Aim of the task →
For each line below that contains the string "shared", copy that line.

──────

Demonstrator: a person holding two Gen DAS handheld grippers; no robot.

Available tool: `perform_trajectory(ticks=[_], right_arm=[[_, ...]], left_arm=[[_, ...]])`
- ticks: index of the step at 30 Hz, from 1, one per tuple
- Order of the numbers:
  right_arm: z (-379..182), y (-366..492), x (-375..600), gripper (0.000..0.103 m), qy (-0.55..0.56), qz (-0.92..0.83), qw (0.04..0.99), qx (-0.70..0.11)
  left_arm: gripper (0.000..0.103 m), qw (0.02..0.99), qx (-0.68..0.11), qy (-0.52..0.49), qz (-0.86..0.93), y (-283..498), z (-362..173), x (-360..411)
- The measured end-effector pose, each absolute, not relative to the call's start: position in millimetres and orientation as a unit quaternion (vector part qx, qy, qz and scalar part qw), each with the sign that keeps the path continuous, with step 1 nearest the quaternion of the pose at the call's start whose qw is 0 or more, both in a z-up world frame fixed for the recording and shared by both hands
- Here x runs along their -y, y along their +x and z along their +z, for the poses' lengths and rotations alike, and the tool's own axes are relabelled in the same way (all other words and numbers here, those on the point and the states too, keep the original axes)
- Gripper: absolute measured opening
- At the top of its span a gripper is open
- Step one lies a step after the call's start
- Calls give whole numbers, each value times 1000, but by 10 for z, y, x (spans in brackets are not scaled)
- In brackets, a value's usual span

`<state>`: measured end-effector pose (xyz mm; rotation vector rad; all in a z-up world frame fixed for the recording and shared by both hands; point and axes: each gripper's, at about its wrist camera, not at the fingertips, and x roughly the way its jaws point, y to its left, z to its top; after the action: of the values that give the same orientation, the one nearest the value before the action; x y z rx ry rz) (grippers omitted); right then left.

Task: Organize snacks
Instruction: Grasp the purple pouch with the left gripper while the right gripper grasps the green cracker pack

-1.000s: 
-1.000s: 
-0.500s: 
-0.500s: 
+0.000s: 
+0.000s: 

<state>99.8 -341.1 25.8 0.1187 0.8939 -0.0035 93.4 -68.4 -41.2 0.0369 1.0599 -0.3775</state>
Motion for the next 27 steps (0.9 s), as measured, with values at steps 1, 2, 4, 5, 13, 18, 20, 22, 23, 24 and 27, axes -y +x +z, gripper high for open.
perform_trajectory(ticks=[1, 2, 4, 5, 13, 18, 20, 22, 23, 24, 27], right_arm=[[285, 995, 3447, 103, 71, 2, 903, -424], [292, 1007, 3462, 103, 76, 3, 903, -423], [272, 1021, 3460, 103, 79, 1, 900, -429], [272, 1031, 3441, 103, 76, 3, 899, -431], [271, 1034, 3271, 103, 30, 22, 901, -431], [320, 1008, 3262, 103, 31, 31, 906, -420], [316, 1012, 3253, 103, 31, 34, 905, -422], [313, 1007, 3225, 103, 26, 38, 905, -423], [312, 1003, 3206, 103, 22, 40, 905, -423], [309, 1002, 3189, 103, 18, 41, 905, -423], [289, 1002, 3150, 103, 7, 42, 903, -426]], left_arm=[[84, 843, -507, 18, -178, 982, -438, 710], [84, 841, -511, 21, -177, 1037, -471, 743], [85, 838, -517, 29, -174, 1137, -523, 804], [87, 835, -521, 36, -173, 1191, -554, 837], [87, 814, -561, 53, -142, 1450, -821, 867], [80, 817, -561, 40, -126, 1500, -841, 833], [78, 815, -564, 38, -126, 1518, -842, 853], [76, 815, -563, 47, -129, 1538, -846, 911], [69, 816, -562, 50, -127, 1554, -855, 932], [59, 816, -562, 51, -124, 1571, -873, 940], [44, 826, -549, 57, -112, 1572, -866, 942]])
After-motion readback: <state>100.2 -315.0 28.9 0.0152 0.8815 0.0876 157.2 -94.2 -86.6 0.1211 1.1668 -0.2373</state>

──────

Expected answer →
- The measured end-effector pose, each absolute, not relative to the call's start: position in millimetres and orientation as a unit quaternion (vector part qx, qy, qz and scalar part qw), each with the sign that keeps the path continuous, with step 1 nearest the quaternion of the pose at the call's start whose qw is 0 or more, both in a z-up world frame fixed for the recording and shared by both hands
`<state>`: measured end-effector pose (xyz mm; rotation vector rad; all in a z-up world frame fixed for the recording and shared by both hands; point and axes: each gripper's, at about its wrist camera, not at the fingertips, and x roughly the way its jaws point, y to its left, z to its top; after the action: of the values that give the same orientation, the one nearest the value before the action; x y z rx ry rz) (grippers omitted); right then left.

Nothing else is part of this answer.